## [Action item]
Copy out each line of the material below with no changes.

## [Given information]
--- START ---

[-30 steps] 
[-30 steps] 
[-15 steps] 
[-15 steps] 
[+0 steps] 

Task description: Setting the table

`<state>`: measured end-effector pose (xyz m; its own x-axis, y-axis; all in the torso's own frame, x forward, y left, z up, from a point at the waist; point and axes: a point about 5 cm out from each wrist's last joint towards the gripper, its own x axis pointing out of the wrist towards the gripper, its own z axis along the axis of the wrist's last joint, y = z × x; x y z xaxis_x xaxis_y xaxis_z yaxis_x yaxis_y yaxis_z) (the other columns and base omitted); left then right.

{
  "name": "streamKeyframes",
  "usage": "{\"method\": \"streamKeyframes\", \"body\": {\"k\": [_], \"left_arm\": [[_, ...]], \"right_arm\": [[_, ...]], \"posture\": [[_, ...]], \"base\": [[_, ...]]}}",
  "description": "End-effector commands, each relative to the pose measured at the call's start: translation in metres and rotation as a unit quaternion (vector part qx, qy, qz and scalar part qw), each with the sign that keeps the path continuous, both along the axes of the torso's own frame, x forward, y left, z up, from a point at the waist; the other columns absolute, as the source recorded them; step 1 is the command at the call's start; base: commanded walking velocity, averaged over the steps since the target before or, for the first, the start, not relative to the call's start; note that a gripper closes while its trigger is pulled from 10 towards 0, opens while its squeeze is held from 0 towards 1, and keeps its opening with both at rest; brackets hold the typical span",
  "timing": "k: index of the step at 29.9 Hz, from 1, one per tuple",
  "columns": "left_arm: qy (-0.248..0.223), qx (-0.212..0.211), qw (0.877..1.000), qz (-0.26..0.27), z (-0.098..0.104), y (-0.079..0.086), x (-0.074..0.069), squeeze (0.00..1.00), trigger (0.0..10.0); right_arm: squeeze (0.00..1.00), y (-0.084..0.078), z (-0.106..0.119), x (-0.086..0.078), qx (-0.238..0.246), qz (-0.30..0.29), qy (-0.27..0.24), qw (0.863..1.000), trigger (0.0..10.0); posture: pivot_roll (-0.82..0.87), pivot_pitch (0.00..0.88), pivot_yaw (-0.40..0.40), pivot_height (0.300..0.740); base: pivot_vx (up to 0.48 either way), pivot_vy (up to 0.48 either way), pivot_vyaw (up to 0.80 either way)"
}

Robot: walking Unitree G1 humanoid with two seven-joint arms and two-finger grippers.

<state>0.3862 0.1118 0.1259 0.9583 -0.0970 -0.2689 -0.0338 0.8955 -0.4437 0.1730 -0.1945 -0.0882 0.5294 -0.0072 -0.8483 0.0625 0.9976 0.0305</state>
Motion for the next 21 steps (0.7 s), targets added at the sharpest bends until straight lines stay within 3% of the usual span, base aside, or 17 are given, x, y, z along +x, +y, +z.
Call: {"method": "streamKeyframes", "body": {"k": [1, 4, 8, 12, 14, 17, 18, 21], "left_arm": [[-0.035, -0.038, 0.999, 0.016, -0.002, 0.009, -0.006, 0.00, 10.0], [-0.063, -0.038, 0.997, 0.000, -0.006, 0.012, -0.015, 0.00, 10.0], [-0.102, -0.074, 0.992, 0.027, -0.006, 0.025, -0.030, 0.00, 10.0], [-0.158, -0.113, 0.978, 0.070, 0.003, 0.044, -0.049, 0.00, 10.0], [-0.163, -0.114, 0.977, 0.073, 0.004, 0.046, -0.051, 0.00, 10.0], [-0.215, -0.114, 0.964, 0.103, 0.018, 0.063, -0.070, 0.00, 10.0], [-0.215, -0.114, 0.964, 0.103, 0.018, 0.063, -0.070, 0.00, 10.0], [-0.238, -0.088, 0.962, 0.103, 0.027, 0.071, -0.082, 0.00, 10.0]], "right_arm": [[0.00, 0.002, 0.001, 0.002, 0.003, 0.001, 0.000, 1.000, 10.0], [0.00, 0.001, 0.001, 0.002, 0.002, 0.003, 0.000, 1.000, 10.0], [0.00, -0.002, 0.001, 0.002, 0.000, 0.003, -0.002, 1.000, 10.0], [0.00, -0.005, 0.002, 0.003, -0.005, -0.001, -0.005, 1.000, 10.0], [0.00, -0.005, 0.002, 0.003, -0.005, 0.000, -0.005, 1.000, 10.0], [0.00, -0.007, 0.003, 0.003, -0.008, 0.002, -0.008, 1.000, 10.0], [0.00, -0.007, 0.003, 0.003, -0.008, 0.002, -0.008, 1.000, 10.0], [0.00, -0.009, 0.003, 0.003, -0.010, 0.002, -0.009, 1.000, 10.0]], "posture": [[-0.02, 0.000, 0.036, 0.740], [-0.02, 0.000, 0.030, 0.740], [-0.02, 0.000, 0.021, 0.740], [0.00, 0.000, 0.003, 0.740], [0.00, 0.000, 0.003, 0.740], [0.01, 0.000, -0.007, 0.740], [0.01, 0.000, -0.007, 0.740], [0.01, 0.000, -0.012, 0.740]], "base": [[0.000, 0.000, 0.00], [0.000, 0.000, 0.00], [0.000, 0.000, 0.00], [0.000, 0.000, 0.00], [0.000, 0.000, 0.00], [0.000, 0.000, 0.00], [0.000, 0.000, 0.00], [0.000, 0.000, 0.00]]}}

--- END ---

## [Output below]
[-30 steps] 
[-30 steps] 
[-15 steps] 
[-15 steps] 
[+0 steps] 

Task description: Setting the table

`<state>`: measured end-effector pose (xyz m; its own x-axis, y-axis; all in the torso's own frame, x forward, y left, z up, from a point at the waist; point and axes: a point about 5 cm out from each wrist's last joint towards the gripper, its own x axis pointing out of the wrist towards the gripper, its own z axis along the axis of the wrist's last joint, y = z × x; x y z xaxis_x xaxis_y xaxis_z yaxis_x yaxis_y yaxis_z) (the other columns and base omitted); left then right.

{
  "name": "streamKeyframes",
  "usage": "{\"method\": \"streamKeyframes\", \"body\": {\"k\": [_], \"left_arm\": [[_, ...]], \"right_arm\": [[_, ...]], \"posture\": [[_, ...]], \"base\": [[_, ...]]}}",
  "description": "End-effector commands, each relative to the pose measured at the call's start: translation in metres and rotation as a unit quaternion (vector part qx, qy, qz and scalar part qw), each with the sign that keeps the path continuous, both along the axes of the torso's own frame, x forward, y left, z up, from a point at the waist; the other columns absolute, as the source recorded them; step 1 is the command at the call's start; base: commanded walking velocity, averaged over the steps since the target before or, for the first, the start, not relative to the call's start; note that a gripper closes while its trigger is pulled from 10 towards 0, opens while its squeeze is held from 0 towards 1, and keeps its opening with both at rest; brackets hold the typical span",
  "timing": "k: index of the step at 29.9 Hz, from 1, one per tuple",
  "columns": "left_arm: qy (-0.248..0.223), qx (-0.212..0.211), qw (0.877..1.000), qz (-0.26..0.27), z (-0.098..0.104), y (-0.079..0.086), x (-0.074..0.069), squeeze (0.00..1.00), trigger (0.0..10.0); right_arm: squeeze (0.00..1.00), y (-0.084..0.078), z (-0.106..0.119), x (-0.086..0.078), qx (-0.238..0.246), qz (-0.30..0.29), qy (-0.27..0.24), qw (0.863..1.000), trigger (0.0..10.0); posture: pivot_roll (-0.82..0.87), pivot_pitch (0.00..0.88), pivot_yaw (-0.40..0.40), pivot_height (0.300..0.740); base: pivot_vx (up to 0.48 either way), pivot_vy (up to 0.48 either way), pivot_vyaw (up to 0.80 either way)"
}

Robot: walking Unitree G1 humanoid with two seven-joint arms and two-finger grippers.

<state>0.3862 0.1118 0.1259 0.9583 -0.0970 -0.2689 -0.0338 0.8955 -0.4437 0.1730 -0.1945 -0.0882 0.5294 -0.0072 -0.8483 0.0625 0.9976 0.0305</state>
Motion for the next 21 steps (0.7 s), targets added at the sharpest bends until straight lines stay within 3% of the usual span, base aside, or 17 are given, x, y, z along +x, +y, +z.
Call: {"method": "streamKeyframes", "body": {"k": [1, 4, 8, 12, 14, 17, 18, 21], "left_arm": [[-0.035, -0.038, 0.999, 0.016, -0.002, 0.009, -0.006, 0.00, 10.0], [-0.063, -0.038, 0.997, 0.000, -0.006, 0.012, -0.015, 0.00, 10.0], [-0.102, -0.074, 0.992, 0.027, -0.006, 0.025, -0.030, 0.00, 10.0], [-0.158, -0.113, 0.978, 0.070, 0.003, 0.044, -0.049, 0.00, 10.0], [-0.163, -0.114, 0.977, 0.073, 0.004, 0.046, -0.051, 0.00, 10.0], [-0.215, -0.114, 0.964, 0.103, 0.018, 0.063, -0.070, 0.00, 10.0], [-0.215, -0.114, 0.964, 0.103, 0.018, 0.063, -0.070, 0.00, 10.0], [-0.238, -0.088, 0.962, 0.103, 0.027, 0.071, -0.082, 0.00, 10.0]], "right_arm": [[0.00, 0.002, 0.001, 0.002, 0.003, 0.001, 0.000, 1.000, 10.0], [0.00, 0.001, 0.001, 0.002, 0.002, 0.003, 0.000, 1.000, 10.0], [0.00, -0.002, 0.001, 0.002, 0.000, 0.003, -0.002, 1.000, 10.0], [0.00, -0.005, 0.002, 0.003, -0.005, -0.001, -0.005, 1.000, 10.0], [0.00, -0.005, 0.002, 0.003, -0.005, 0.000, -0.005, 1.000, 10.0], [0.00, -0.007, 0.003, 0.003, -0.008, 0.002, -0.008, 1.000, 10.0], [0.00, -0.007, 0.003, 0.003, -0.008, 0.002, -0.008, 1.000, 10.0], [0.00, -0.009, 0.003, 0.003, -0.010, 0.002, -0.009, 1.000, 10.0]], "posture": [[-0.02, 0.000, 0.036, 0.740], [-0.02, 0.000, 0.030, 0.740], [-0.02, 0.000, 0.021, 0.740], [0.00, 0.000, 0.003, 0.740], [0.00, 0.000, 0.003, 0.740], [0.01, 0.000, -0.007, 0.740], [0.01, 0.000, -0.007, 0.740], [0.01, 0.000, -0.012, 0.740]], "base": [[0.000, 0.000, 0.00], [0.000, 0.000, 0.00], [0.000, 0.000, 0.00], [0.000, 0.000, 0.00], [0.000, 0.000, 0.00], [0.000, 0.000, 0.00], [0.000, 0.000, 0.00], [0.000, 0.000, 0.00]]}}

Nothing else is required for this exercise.